We’re advancing two key innovations: 1) Self-learning stage tuning (AI analyzes defect data to optimize speeds/pressures automatically); 2) Cross-alloy parameter libraries (pre-loaded settings for aluminum, цинк, and magnesium, сокращение времени настройки 70%). Our goal is to make staged injection accessible—turning complex parameters into intuitive, reliable controls that boost quality and efficiency for every client.
Часто задаваемые вопросы
- Can I skip stages (НАПРИМЕР., deceleration) to speed up cycle time?
Skipping stages risks costly defects. Например, skipping deceleration increases flash by 30–50% (requiring extra trimming time) and shortens mold life by 20% (due to excess impact).
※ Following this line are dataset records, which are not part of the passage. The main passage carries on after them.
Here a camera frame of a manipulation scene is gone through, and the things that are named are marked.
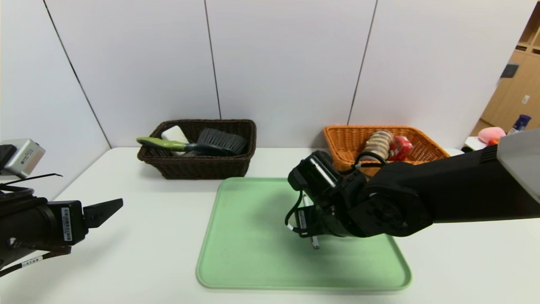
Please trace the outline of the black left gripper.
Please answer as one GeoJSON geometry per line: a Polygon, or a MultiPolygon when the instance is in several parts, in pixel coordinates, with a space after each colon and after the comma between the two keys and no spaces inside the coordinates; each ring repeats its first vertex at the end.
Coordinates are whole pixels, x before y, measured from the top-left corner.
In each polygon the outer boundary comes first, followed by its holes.
{"type": "Polygon", "coordinates": [[[123,199],[82,208],[79,201],[45,202],[1,218],[1,258],[22,258],[35,251],[65,252],[81,242],[124,205],[123,199]]]}

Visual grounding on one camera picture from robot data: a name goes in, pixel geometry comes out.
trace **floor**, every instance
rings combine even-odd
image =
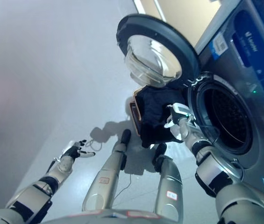
[[[152,211],[159,174],[141,148],[128,103],[139,86],[116,46],[129,0],[0,0],[0,207],[39,179],[70,140],[87,139],[95,157],[76,160],[45,218],[78,213],[96,173],[125,128],[132,130],[114,208]],[[184,223],[216,223],[214,199],[195,180],[195,159],[168,144],[184,185]]]

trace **robot leg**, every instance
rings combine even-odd
[[[156,159],[155,169],[161,174],[155,213],[183,223],[183,184],[177,166],[172,158],[160,155]]]
[[[82,211],[110,209],[117,189],[119,171],[124,169],[125,152],[131,137],[131,131],[126,129],[121,137],[121,143],[116,145],[112,154],[96,175],[84,199]]]

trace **washing machine drum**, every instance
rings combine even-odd
[[[124,17],[117,43],[131,77],[140,85],[189,87],[188,103],[204,134],[232,154],[246,153],[251,123],[236,90],[216,75],[201,77],[198,55],[169,24],[143,14]]]

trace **front-load washing machine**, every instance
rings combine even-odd
[[[242,0],[200,55],[147,15],[123,18],[116,37],[132,78],[186,89],[203,133],[239,161],[244,182],[264,192],[264,1]]]
Вместо, optimize existing stages: НАПРИМЕР., reduce slow stage speed by 0.1m/s (cuts 0.3s/cycle) without sacrificing air expulsion.
- Do hot chamber machines use the same stage classifications as cold chamber?
Hot chamber machines (for zinc/magnesium) often use simplified 3-stage division—they have shorter pressure chambers (less air to expel), so the 5-stage “accumulation” stage is unnecessary. Однако, modern hot chamber machines (post-2015) can use 4-stage division for high-precision parts (НАПРИМЕР., Компоненты медицинского устройства).
- How do I know if my stage parameters are optimized?
Use three tests: 1) Air detection: Check for bubbles via X-ray (porosity grade ≤2 per ASTM E446). 2) Fill test: Use a high-speed camera (1000fps) to confirm no splashing or turbulence. 3) Density test: Measure part density (≥99.2% for aluminum alloys). If all pass, your parameters are optimized.